Train handwritten Chinese OCR model on Google Colab using CASIA-HWDB 2.0, 2.1, and 2.2 datasets.

**Optimized for A100 GPU:**
- TF32 precision (8-19x faster than FP32)
- Mixed precision training (AMP)
- Optimized data loading with prefetching
- Large batch sizes for better GPU utilization

## Quick Start
1. Upload **only data** (`HWDB2.0Train`, `HWDB2.0Test`, `HWDB2.1Train`, `HWDB2.1Test`, `HWDB2.2Train`, `HWDB2.2Test`) to `My Drive/HWDB-data/`
2. Code is automatically cloned from GitHub (always up-to-date)
3. Open this notebook in Colab with **A100 GPU runtime**
4. Run cells in order

## 1. Check GPU

In [None]:
!nvidia-smi

import torch
print(f'PyTorch: {torch.__version__}')
print(f'CUDA: {torch.cuda.is_available()}')
if torch.cuda.is_available():
    gpu_name = torch.cuda.get_device_name(0)
    gpu_memory = torch.cuda.get_device_properties(0).total_memory / 1e9
    print(f'GPU: {gpu_name}')
    print(f'Memory: {gpu_memory:.1f} GB')
    
    if 'A100' in gpu_name:
        print('\n✓ A100 detected!
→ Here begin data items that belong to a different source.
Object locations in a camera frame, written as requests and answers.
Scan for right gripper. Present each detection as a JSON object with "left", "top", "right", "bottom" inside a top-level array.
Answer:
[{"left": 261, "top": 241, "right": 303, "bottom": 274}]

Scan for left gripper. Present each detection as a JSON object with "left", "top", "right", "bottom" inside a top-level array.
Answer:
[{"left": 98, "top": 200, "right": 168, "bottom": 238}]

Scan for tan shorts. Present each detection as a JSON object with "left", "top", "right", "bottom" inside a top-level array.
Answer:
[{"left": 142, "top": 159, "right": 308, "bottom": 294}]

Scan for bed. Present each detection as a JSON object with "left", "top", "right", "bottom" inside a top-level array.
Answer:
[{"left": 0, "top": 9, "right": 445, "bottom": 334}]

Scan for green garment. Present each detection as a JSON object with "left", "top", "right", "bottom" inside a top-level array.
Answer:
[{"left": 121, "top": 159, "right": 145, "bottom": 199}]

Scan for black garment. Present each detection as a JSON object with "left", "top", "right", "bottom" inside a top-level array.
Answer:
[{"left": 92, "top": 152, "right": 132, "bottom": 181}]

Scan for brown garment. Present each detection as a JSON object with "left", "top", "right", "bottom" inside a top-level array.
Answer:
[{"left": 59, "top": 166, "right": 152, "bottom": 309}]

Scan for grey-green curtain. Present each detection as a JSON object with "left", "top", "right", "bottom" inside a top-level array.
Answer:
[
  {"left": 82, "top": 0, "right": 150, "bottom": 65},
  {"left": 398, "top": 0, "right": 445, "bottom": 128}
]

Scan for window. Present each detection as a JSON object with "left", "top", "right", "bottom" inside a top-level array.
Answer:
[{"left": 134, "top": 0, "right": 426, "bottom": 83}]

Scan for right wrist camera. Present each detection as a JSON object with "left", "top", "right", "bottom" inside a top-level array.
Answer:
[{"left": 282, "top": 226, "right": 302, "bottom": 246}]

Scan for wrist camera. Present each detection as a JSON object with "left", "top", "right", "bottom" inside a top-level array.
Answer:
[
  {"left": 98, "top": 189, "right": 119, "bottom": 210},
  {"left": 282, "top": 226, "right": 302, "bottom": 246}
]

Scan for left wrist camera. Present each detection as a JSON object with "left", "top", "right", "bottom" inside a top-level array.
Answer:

Optimal settings will be used:')
        print('  - Batch size: 32-64')
        print('  - TF32 precision: enabled')
        print('  - Mixed precision (AMP): enabled')
    elif 'V100' in gpu_name:
        print('\n✓ V100 detected. Recommended batch size: 16-32')
    elif 'T4' in gpu_name:
        print('\n✓ T4 detected. Recommended batch size: 8-16')
    else:
        print(f'\n✓ {gpu_name} detected.')

## 2. Mount Google Drive

In [None]:
from google.colab import drive
import os

drive.mount('/content/drive')
print('✓ Drive mounted')

## 3. Clone Project from GitHub

Code is cloned fresh from GitHub, so you always get the latest updates.

In [None]:
# Remove old clone if exists
!rm -rf handwritten-chinese-ocr-samples

# Clone latest code from GitHub
!git clone https://github.com/AndrewCullacino/handwritten-chinese-ocr-samples.git
%cd handwritten-chinese-ocr-samples

print('✓ Latest code cloned from GitHub')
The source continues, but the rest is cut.